*DATA BLOCK:*
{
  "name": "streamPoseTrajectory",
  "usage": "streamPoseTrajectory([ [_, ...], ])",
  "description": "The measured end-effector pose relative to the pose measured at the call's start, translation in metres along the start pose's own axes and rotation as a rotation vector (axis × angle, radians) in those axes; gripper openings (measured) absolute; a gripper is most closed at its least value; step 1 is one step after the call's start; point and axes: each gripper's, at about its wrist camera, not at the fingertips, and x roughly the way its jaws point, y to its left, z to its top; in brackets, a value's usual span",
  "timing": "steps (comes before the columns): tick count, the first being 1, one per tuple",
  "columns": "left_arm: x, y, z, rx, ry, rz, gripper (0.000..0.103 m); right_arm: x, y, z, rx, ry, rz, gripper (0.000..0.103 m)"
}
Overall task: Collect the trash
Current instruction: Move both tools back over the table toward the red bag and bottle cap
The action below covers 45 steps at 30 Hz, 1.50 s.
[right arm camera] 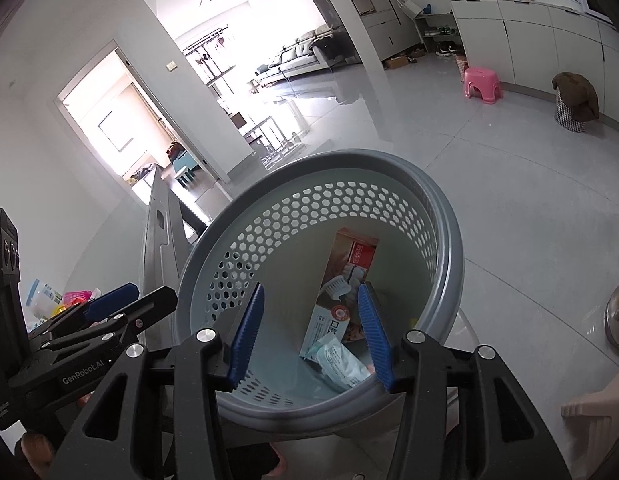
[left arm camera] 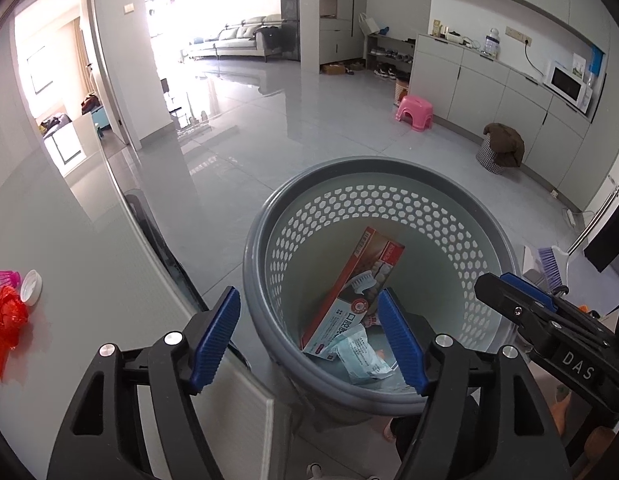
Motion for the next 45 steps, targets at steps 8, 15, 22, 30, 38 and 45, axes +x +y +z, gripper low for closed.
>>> streamPoseTrajectory([
  [8,-0.025,0.018,-0.012,-0.041,-0.033,0.022,0.083,-0.018,0.026,-0.006,-0.057,-0.023,0.0,0.066],
  [15,-0.058,0.052,-0.027,-0.096,-0.078,0.066,0.092,-0.02,0.062,-0.018,-0.125,0.002,0.067,0.074],
  [22,-0.094,0.115,-0.047,-0.19,-0.12,0.167,0.095,-0.013,0.133,-0.031,-0.24,0.028,0.182,0.078],
  [30,-0.126,0.198,-0.082,-0.329,-0.134,0.317,0.095,0.009,0.217,-0.049,-0.398,0.076,0.264,0.079],
  [38,-0.144,0.276,-0.121,-0.492,-0.119,0.432,0.095,0.039,0.293,-0.056,-0.523,0.123,0.335,0.079],
  [45,-0.149,0.32,-0.135,-0.557,-0.127,0.493,0.095,0.074,0.341,-0.06,-0.607,0.143,0.335,0.079],
])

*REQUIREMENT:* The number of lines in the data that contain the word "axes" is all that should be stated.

*WRITTEN ANSWER:* 2